To be clear, I think elon is annoying af
And all the evs you mentioned have pretty big problems themselves. Rivian was a terrible example lol. Cool cars tho, but they have quality issues as well
quality issues have been going up for tesla. also add in they haven't refreshed any of their cars .
@@CRneu The internals of their cars are hugely different from their initial release in terms of wiring harnesses, ac units, battery pack design, front and rear assembly, and a few more things. They just don't change the exterior when they make these improvements.
@@TehPoetYeah. Model 3 just got a refresh in 2021 where they upgraded the computer, motorized the rear trunk, put in heat pumps, and a few other things. In 2022 they added Iron Phosphate batteries for the standard range Model 3. They’re always tinkering with things.

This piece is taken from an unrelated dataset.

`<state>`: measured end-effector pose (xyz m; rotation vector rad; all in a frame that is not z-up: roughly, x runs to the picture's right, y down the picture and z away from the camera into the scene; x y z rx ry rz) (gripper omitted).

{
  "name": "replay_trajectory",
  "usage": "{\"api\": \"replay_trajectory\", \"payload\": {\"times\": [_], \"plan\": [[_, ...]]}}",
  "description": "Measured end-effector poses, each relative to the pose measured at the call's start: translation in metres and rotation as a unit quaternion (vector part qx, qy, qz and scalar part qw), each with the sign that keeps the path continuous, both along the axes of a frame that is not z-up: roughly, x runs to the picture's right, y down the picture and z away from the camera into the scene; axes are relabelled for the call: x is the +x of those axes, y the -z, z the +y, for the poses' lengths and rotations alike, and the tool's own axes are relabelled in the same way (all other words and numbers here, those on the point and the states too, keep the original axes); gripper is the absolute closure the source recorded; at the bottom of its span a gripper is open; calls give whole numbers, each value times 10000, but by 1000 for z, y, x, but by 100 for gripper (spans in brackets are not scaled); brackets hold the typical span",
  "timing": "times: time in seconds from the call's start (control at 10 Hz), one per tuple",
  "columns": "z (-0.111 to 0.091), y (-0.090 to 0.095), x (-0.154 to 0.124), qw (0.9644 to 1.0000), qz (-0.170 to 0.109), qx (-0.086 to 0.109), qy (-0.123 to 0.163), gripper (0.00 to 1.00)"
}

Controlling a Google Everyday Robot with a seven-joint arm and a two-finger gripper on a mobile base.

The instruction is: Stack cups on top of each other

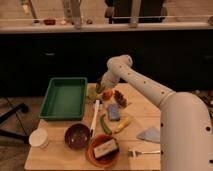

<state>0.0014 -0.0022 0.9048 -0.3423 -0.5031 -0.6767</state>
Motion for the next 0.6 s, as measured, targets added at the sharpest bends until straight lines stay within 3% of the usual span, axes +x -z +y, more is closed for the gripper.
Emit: {"api": "replay_trajectory", "payload": {"times": [0.6], "plan": [[-16,9,-6,9996,-92,205,143,100]]}}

The video has a problem in the sense that authors believe that Chevrolet makes money on Bolt and they do not, that is why it is cancelled now. Tesla does not compete on ''price'' because they know at the moment only two car makers making EVs make profit of them and they are... BYD in China and Tesla. All others may make exciting cars, Ford can make their trucks, but they are loss making enterprises at the moment. That can of course change, but Tesla at least despite all the issues knows how to make money on selling EVs. That is why Cybertruck is delayed and why there is no sub 25k small hatchback for Europe yet, battery prices etc. are not yet THERE to make profit on cars like that... It does not mean much if somebody is first to market if they make loss from every car they can sell, like Chevy Bolt... or if their trucks are priced at the price range only available for the rich.
Looking at your graph 18.15 it would seem the real fumble was made by Nissan who had an even greater lead than Tesl
Yeah, Nissan were extremely early into the market, but have been slow to improve their offerings
@@Septimus_ii It had the Renault Syndrome. "We are the first one" (as did Renault with the Zoé in Europe) but didnt bother to try to update it cuz it was a super niche market (duh)

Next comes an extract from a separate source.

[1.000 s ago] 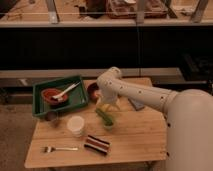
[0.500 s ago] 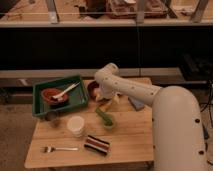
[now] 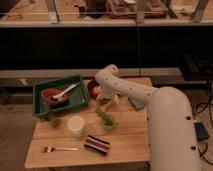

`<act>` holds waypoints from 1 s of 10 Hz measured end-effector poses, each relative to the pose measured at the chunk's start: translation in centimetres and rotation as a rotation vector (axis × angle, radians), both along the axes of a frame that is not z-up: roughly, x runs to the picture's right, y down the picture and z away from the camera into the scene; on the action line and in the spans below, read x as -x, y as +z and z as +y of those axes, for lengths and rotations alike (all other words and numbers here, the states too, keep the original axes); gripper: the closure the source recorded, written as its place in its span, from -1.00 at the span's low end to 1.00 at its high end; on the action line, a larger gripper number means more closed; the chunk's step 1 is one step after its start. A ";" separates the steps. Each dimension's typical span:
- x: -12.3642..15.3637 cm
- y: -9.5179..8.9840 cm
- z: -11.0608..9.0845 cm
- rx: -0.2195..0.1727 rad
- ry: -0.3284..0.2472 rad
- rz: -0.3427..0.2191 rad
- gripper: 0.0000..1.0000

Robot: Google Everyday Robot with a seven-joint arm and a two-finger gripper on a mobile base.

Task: Place banana in paper cup

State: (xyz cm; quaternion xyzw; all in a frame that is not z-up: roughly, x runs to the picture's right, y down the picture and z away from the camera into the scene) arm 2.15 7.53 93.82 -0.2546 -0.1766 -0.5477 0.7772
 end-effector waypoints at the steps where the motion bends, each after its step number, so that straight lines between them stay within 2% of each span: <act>1: 0.1 0.0 -0.2 -0.003 0.007 0.005 -0.30; 2: 0.1 0.1 -0.3 -0.004 0.011 0.007 -0.15; 4: -0.5 0.4 -0.3 0.019 0.037 0.021 0.30; 6: -0.3 0.7 0.6 0.069 0.046 0.033 0.67; 7: -0.1 1.1 1.9 0.110 0.047 0.041 0.91; 8: -0.1 1.1 2.0 0.114 0.051 0.042 0.99; 10: -0.2 0.8 2.0 0.120 0.045 0.045 1.00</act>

Agreed especially in Europe. They had the early market in small EVs in the Leaf but Chademo when everyone else was on Type 2/CCS and a failure to innovate means their offerings are all but irrelevant. A shame as I live 10 miles from where they make them.
The Leaf had a weird charger than nobody else used, that killed it.
yup i noticed that too
Lmao most objective is consumer reports 😂😂
Yeah. Wendover citing CR is a masterclass in how to lose all credibility in half a sentence.

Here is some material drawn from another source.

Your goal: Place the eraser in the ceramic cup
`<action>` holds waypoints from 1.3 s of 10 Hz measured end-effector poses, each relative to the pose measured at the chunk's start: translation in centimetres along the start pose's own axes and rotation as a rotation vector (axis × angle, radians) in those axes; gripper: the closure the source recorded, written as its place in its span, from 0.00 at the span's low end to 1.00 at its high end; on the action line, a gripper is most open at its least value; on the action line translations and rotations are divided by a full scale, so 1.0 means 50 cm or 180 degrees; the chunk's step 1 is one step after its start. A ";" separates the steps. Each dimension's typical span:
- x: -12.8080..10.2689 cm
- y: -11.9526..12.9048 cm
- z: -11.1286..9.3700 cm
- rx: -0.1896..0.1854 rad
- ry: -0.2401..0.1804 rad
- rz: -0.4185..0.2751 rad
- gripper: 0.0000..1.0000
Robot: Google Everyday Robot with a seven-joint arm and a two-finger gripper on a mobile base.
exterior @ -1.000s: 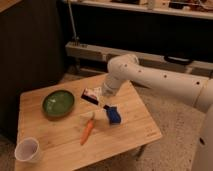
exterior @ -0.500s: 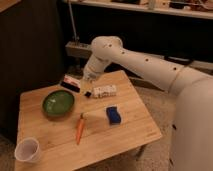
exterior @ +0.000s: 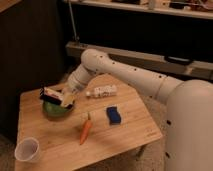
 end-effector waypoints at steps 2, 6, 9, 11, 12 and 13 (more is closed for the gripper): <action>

Only corruption coming from CR.
Super charger network is a legitimate selling factor still for Tesla, surprised this aspect was missing in the video.
Very biased video
Because it's not what his video is about. It's about the huge lead Tesla had that they've squandered. It's not about all the pros and cons of owning their car versus someone else's car.
@@ps.2 what video did you watch? He's literally going over each point about why someone would buy a Tesla, is it uniqueness, is it because of Musk, is it the technology...why not include the Charging network in that list?
@ps.2 I agree with that, but then why fill the video with all the rest of the stuff? Just talk about the market and how tesla fell behind on cybertruck massively. Having all the stuff about the first year production of model 3 was very misleading as modern m3 simply don't have these problems anymore, and if so, they are much much rarer than first year production. They also fail to mention the one place tesla is dominating, and that is changing infrastructure, which is a huge buying factor when it comes to Ev's. This video left a bad taste in my mouth and it's unfortunate because I've been telling pepole that tesla has really droped the ball on cybertruck but adding all this anti tesla bloat is very misleading and really hides the actual problems at tesla.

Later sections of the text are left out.